The companies did not disclose which of Juno’s investigational treatments would be studied. According to its website, and as noted last week in GEN’s List of Sweet 16 Top Cancer Immunotherapy Developers, Juno has disclosed three CD19-directed CAR T cell therapies in clinical stages—two in Phase I/II trials (JCAR014 [CD19] and JCAR017 [CD19]), the other in a pair of Phase I studies (JCAR015 [CD19]).
Juno’s CAR T cell technology inserts a gene for a particular CAR into the T cell, enabling it to recognize cancer cells based on the expression of a specific protein located on the cell surface. When the engineered T cell engages the target protein on the cancer cell, it initiates a cell-killing response against the cancer cell.
“We believe combination strategies such as this will help us better understand the full potential of our engineered T-cell platform in both hematological and solid tumor settings,” Mark W. Frohlich, M.D., evp, research and development at Juno, said in a statement.

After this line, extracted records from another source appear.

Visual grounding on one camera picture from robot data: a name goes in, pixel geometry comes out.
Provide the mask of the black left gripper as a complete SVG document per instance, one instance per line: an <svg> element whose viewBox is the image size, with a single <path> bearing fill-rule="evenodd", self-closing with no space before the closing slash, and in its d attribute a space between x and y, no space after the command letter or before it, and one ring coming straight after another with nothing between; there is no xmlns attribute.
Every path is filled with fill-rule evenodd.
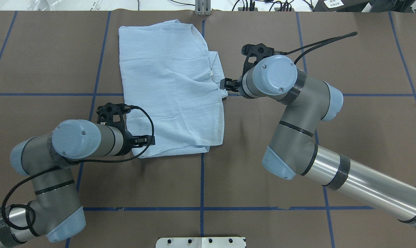
<svg viewBox="0 0 416 248"><path fill-rule="evenodd" d="M142 148L155 145L154 135L133 136L129 131L124 131L124 155L128 154L133 148Z"/></svg>

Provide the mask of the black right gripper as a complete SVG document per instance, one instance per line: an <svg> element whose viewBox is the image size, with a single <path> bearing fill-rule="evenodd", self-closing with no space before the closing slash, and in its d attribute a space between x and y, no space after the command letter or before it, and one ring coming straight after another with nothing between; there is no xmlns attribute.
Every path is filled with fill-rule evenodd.
<svg viewBox="0 0 416 248"><path fill-rule="evenodd" d="M240 80L233 80L226 77L220 81L220 89L238 93L240 83Z"/></svg>

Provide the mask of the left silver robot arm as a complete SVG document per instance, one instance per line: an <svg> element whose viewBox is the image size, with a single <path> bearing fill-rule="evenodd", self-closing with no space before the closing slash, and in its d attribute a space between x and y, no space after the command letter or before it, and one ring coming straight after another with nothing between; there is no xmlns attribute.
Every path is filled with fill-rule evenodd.
<svg viewBox="0 0 416 248"><path fill-rule="evenodd" d="M121 125L66 120L45 135L16 145L12 167L26 176L0 207L0 248L12 248L46 236L56 243L85 228L83 206L71 168L93 157L122 156L134 147L154 144L153 135L132 136Z"/></svg>

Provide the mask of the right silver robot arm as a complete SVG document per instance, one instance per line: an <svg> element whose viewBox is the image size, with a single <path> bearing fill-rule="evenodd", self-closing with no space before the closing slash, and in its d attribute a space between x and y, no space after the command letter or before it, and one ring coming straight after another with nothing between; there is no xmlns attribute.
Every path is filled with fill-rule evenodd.
<svg viewBox="0 0 416 248"><path fill-rule="evenodd" d="M308 178L328 192L416 230L416 110L411 97L350 96L284 55L245 63L221 88L283 110L263 166L283 179Z"/></svg>

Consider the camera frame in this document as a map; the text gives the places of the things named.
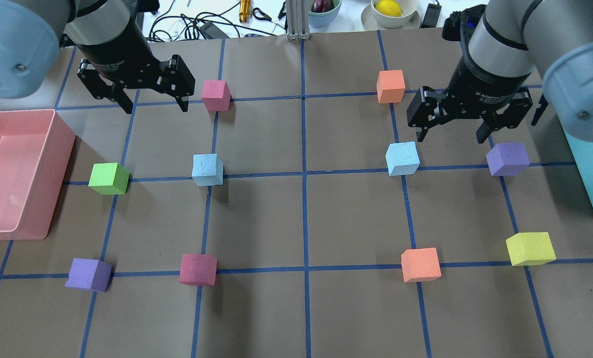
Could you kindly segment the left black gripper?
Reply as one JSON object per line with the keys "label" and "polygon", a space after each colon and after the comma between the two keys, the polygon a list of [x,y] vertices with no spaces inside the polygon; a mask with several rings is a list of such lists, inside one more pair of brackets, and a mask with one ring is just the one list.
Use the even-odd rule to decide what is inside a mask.
{"label": "left black gripper", "polygon": [[130,115],[133,101],[124,89],[152,89],[173,97],[180,110],[188,112],[195,78],[180,55],[166,61],[156,58],[141,35],[121,35],[103,44],[77,44],[77,48],[84,56],[78,78],[92,97],[113,98]]}

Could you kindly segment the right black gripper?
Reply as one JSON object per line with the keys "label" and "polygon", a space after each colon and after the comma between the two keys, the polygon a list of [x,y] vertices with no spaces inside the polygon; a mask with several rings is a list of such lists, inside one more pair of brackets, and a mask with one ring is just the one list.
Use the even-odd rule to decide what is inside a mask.
{"label": "right black gripper", "polygon": [[455,119],[482,119],[476,131],[483,144],[494,131],[517,127],[533,106],[526,77],[501,77],[458,63],[445,89],[421,86],[406,109],[408,126],[423,142],[429,130]]}

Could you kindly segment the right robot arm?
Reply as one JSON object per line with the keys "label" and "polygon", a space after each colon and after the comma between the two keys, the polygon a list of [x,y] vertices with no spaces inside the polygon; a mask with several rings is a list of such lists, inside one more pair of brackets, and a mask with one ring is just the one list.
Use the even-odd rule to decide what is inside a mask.
{"label": "right robot arm", "polygon": [[481,120],[480,144],[517,128],[533,106],[524,82],[537,71],[532,125],[551,105],[571,136],[593,142],[593,0],[491,0],[451,14],[442,38],[462,57],[445,90],[422,86],[408,107],[417,141],[453,120]]}

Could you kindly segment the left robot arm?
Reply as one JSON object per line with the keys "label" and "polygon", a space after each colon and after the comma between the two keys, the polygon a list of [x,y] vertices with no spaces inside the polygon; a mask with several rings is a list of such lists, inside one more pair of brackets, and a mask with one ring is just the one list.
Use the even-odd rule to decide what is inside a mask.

Juno was launched in 2013 by The Fred Hutchinson Cancer Research Center, the Memorial Sloan-Kettering Cancer Center, and the Seattle Children’s Research Institute. Juno raised about $265 million through an initial public offering in December 2014. Before the IPO, the company had privately raised more than $300 million from investors that include Amazon.com founder Jeff Bezos.
MEDI4736 is designed to fight cancer by blocking signals from PD-L1 that help tumors avoid detection by the immune system. MEDI4736 has been advanced into Phase III clinical development in non-small cell lung cancer and head and neck cancer.
MEDI4736 is being evaluated as monotherapy and in combination with a CTLA-4 (tremelimumab) in lung cancer, across the spectrum of the disease, under the OCEANS clinical development program. In head and neck cancer, MEDI4736 is being investigated both as monotherapy and in combination with tremelimumab, focusing on patients with different PD-L1 expression status who have failed to show improvement following chemotherapy.